Look through the data below and extract, unchanged, the lines from the one that contains "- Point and" to the one that contains "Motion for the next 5", both included.

[Stored items from a collection]

· · ·

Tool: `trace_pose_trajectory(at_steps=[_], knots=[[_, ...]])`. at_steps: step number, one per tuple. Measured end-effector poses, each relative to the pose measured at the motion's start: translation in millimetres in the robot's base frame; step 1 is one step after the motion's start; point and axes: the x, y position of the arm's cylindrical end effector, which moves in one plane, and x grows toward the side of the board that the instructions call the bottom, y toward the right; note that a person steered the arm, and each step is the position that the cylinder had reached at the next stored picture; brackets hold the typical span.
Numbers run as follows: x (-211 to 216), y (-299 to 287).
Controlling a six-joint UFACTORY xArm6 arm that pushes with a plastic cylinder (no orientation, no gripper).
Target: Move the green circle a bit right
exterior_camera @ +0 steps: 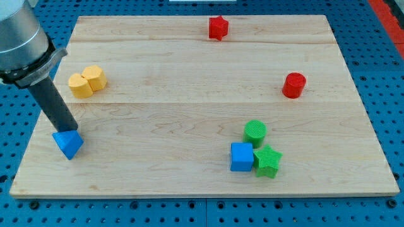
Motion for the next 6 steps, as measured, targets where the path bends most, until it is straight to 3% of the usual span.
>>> trace_pose_trajectory(at_steps=[1, 2, 5, 6], knots=[[5, 0], [-16, 19], [-22, 222], [6, 265]])
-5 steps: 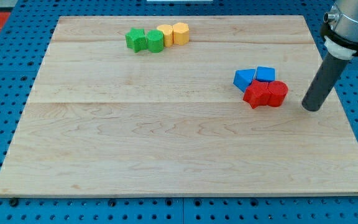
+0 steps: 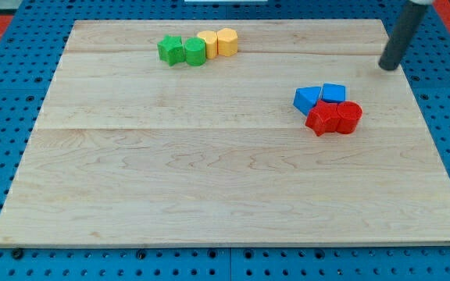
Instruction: Move your arm top right side of the yellow hexagon
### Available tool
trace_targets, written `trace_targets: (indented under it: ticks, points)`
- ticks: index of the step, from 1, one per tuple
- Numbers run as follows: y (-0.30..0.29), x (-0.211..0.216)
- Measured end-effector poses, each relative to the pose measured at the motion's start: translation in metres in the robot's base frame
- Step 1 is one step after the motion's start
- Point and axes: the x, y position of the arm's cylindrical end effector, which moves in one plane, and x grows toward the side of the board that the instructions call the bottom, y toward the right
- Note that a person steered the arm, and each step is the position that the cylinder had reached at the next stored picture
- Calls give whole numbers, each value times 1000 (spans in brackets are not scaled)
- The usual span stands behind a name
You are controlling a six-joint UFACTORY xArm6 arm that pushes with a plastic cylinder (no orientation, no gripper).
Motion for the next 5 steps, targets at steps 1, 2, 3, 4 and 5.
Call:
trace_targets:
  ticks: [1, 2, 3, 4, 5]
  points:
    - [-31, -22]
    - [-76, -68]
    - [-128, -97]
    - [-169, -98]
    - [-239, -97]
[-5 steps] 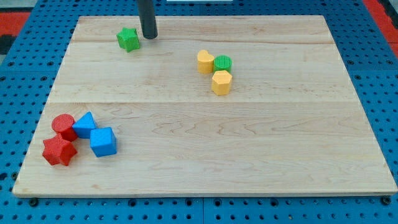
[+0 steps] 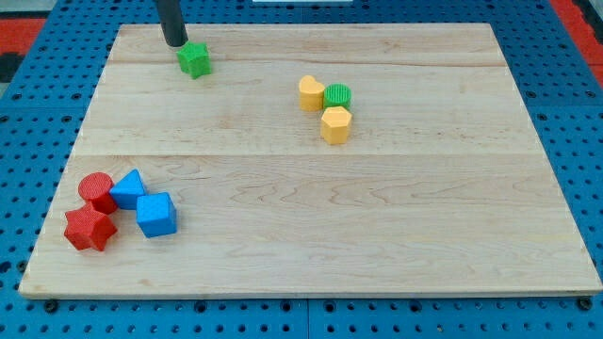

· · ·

_Result of the exercise_
- Point and axes: the x, y position of the arm's cylindrical end effector, which moves in one plane, and x grows toward the side of the board that the instructions call the bottom, y toward the right
- Note that a person steered the arm, and each step is the position that the cylinder had reached at the next stored picture
- Calls give whole numbers, each value times 1000 (spans in brackets are not scaled)
- The usual span stands behind a name
You are controlling a six-joint UFACTORY xArm6 arm that pushes with a plastic cylinder (no orientation, no gripper).
Motion for the next 5 steps, targets at steps 1, 2, 3, 4 and 5.

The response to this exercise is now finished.